Below are several records. Retype exactly those lines running from the one with "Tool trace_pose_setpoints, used" through the one with "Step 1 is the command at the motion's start", end lines included, and no others.

Excerpts from a dataset
::::::

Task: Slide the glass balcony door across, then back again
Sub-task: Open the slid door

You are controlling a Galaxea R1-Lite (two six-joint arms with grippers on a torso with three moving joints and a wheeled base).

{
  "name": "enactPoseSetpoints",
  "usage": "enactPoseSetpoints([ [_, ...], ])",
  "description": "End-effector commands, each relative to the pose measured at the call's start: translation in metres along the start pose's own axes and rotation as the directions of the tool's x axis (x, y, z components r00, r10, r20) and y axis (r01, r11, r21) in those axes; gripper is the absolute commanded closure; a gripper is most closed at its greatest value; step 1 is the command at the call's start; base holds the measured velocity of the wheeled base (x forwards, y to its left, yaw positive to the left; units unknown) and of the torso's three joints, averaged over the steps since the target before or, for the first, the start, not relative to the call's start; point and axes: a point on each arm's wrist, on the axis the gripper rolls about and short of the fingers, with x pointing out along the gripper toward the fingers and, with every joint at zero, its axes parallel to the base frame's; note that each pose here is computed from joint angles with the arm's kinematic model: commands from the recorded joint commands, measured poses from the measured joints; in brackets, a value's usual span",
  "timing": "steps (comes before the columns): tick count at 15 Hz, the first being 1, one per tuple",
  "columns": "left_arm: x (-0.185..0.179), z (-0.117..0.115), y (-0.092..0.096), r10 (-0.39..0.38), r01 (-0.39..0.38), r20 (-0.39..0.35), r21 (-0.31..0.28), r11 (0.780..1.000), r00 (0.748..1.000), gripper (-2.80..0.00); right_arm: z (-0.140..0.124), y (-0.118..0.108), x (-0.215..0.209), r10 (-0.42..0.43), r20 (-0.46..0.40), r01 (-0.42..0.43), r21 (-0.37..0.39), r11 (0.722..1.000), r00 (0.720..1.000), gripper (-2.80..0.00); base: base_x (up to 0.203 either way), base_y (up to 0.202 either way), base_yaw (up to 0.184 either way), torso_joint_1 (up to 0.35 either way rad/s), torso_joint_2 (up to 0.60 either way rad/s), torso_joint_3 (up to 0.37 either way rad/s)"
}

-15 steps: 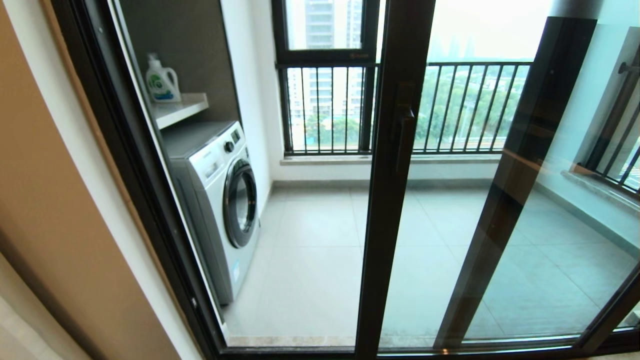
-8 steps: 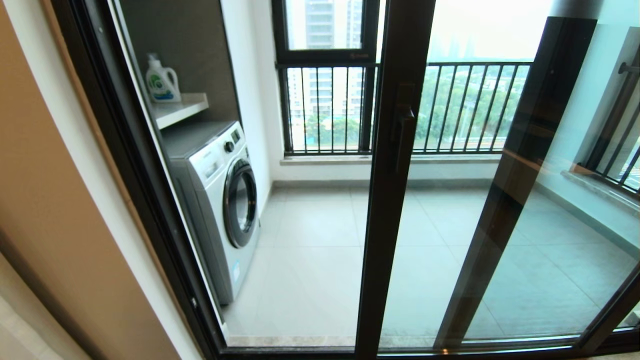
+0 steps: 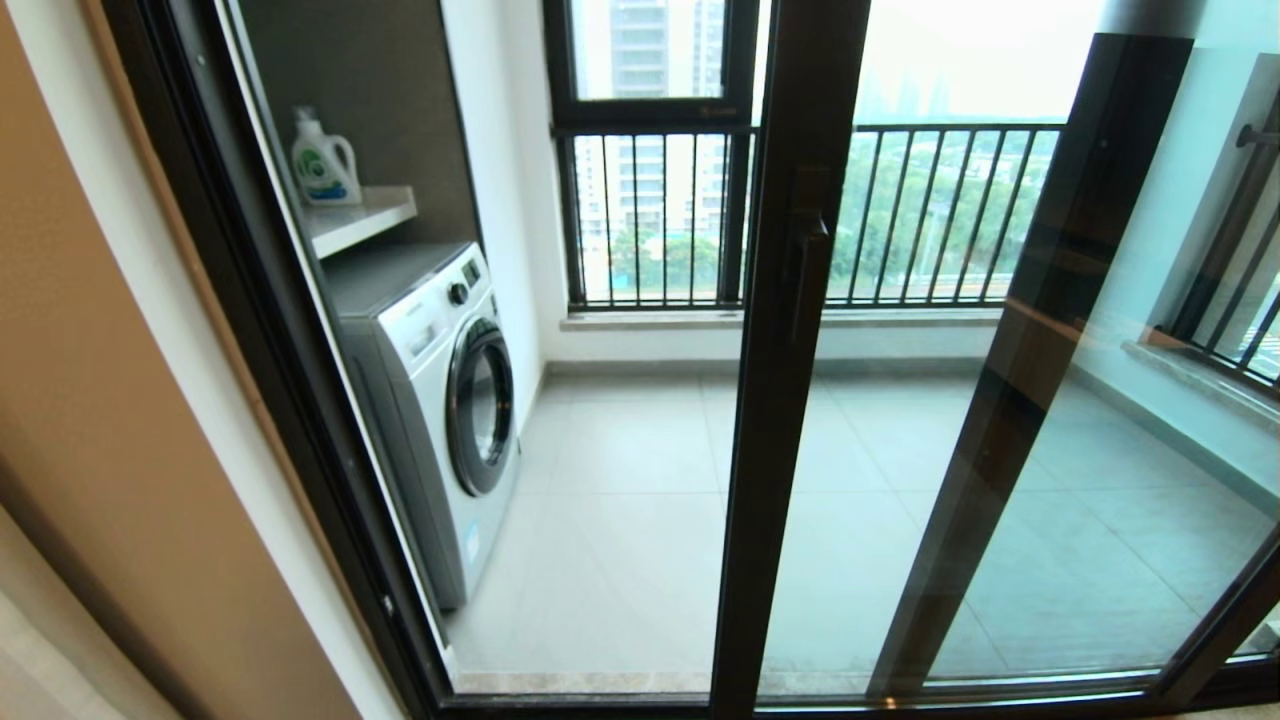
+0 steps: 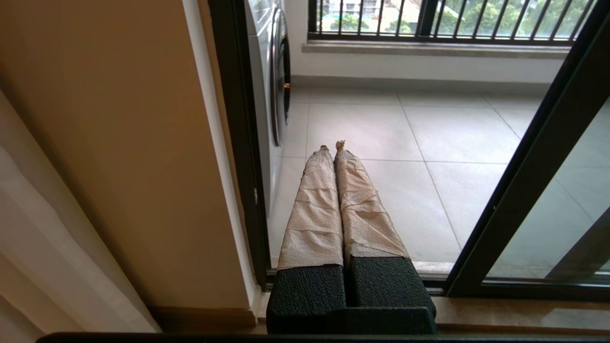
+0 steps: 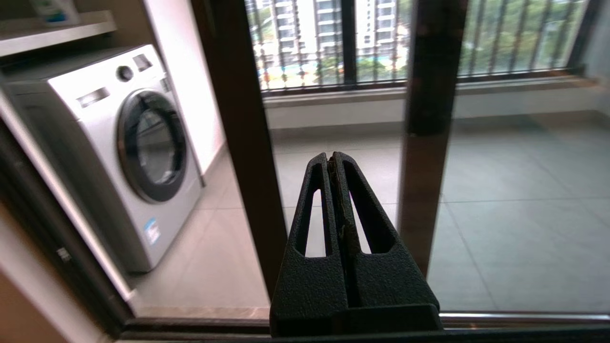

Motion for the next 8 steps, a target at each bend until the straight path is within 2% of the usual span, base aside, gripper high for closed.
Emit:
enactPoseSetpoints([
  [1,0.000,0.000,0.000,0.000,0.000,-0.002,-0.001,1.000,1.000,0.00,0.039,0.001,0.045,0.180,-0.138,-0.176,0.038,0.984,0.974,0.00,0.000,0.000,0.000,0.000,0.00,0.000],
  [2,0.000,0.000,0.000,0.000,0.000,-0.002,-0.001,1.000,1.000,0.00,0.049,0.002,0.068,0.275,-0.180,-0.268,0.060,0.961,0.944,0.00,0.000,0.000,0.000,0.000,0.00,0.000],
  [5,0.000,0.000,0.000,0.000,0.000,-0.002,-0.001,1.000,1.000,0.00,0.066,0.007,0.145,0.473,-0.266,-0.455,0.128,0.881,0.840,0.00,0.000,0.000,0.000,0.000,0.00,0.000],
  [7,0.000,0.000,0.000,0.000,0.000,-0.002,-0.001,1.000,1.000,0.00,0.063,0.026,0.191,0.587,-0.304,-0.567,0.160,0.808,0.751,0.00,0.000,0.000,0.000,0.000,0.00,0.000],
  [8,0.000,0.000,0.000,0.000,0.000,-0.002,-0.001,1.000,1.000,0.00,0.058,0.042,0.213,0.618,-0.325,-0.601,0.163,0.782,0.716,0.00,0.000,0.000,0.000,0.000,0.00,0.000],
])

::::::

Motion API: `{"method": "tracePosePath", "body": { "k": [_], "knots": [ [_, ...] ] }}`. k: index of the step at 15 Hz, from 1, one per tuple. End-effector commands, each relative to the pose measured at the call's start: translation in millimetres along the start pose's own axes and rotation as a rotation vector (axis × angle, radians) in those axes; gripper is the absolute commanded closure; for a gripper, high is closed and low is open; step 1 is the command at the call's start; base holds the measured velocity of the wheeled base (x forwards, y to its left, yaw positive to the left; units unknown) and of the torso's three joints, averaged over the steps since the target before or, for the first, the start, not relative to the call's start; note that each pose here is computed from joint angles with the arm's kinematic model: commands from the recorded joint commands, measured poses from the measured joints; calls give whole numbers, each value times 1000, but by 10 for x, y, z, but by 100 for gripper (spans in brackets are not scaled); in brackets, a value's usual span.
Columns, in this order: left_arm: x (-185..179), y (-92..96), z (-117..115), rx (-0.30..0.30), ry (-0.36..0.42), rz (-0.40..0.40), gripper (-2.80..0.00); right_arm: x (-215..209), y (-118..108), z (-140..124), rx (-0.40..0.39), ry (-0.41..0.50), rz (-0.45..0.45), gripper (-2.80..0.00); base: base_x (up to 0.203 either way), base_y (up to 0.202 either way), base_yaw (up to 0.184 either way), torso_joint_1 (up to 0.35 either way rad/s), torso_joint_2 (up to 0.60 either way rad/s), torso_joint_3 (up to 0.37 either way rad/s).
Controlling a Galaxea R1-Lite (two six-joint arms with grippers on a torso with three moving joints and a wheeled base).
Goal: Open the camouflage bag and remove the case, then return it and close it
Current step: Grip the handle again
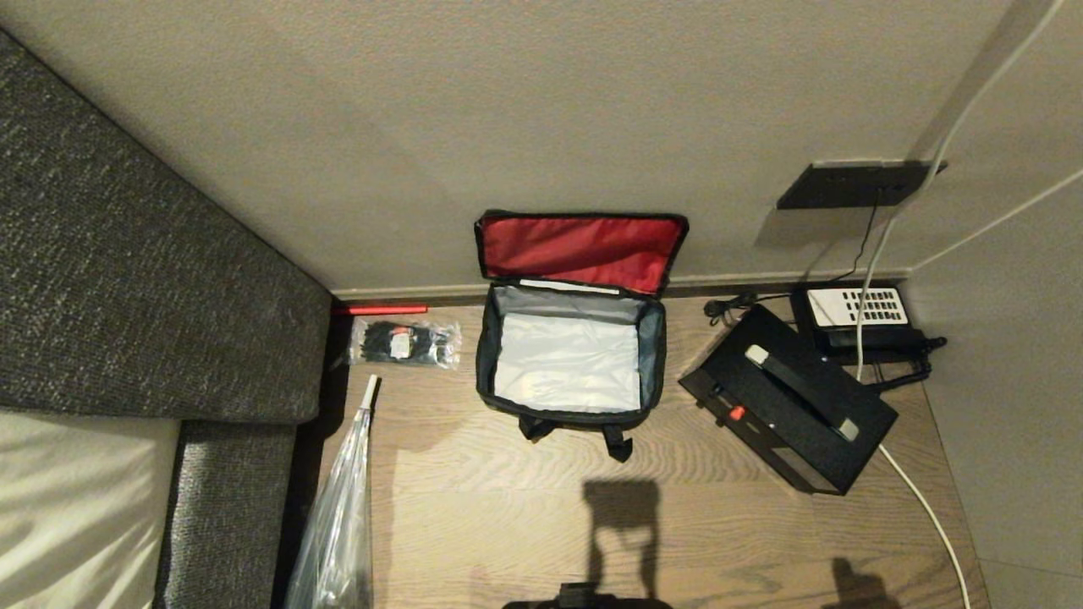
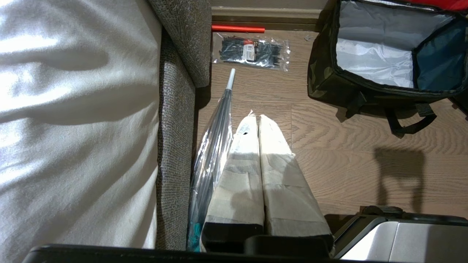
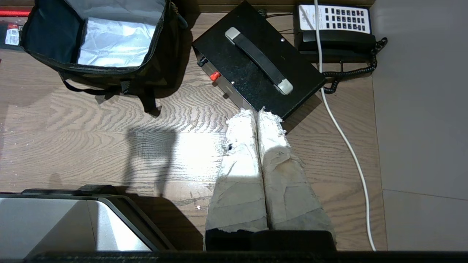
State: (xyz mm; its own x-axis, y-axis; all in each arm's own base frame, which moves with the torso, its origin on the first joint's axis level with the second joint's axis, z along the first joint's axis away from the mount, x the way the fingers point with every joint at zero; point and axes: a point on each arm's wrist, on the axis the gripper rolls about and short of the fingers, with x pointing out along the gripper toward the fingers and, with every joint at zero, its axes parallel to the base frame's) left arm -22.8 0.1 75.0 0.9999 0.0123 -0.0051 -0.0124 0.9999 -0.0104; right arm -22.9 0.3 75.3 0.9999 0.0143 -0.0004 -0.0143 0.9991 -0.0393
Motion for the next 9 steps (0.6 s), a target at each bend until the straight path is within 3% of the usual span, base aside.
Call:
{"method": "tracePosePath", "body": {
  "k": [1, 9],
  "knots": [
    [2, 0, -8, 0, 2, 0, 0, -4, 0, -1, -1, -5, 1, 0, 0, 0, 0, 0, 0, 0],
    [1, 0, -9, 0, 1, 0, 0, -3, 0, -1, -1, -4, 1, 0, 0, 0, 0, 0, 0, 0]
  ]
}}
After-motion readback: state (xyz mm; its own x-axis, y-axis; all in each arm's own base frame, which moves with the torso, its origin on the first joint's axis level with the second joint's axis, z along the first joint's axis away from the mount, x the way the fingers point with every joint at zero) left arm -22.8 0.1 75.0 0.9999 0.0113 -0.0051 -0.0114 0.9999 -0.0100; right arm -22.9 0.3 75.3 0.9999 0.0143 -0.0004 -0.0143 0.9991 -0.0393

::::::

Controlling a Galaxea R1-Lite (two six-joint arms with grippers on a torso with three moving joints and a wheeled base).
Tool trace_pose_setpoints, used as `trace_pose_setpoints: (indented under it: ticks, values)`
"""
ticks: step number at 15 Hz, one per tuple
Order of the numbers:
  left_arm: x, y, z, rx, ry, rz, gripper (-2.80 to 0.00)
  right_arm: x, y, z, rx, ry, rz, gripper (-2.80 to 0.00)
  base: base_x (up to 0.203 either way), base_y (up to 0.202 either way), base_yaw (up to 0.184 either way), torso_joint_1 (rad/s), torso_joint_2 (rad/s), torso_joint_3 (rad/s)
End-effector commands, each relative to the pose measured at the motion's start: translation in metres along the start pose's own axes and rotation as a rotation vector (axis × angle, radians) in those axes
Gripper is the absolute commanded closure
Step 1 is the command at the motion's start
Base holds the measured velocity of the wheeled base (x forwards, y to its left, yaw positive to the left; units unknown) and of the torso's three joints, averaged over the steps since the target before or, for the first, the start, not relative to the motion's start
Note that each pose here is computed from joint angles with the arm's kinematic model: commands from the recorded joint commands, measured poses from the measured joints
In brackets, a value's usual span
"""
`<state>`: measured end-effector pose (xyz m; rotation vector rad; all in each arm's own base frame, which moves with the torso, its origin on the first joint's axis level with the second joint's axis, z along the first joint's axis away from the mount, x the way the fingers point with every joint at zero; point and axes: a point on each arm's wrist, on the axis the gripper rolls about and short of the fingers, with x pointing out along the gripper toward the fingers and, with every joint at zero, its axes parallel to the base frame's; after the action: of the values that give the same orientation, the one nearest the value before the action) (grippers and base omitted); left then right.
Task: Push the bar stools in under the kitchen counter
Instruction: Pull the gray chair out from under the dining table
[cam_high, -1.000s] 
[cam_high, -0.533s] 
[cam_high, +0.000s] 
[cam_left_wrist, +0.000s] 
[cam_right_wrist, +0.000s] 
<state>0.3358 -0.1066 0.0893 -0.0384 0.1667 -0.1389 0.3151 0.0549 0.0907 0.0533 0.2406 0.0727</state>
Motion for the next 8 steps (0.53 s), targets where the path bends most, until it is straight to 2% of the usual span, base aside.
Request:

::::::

YOUR RESPONSE
Tool trace_pose_setpoints, used as `trace_pose_setpoints: (indented under it: ticks, values)`
"""
ticks: step number at 15 Hz, one per tuple
Order of the numbers:
  left_arm: x, y, z, rx, ry, rz, gripper (-2.80 to 0.00)
  right_arm: x, y, z, rx, ry, rz, gripper (-2.80 to 0.00)
  base: base_x (up to 0.203 either way), base_y (up to 0.202 either way), base_yaw (up to 0.184 either way), torso_joint_1 (rad/s), torso_joint_2 (rad/s), torso_joint_3 (rad/s)
End-effector commands, each relative to the pose measured at the motion's start: translation in metres along the start pose's own axes and rotation as a rotation vector (axis × angle, radians) in those axes
Gripper is the absolute commanded closure
Step 1 is the command at the motion's start

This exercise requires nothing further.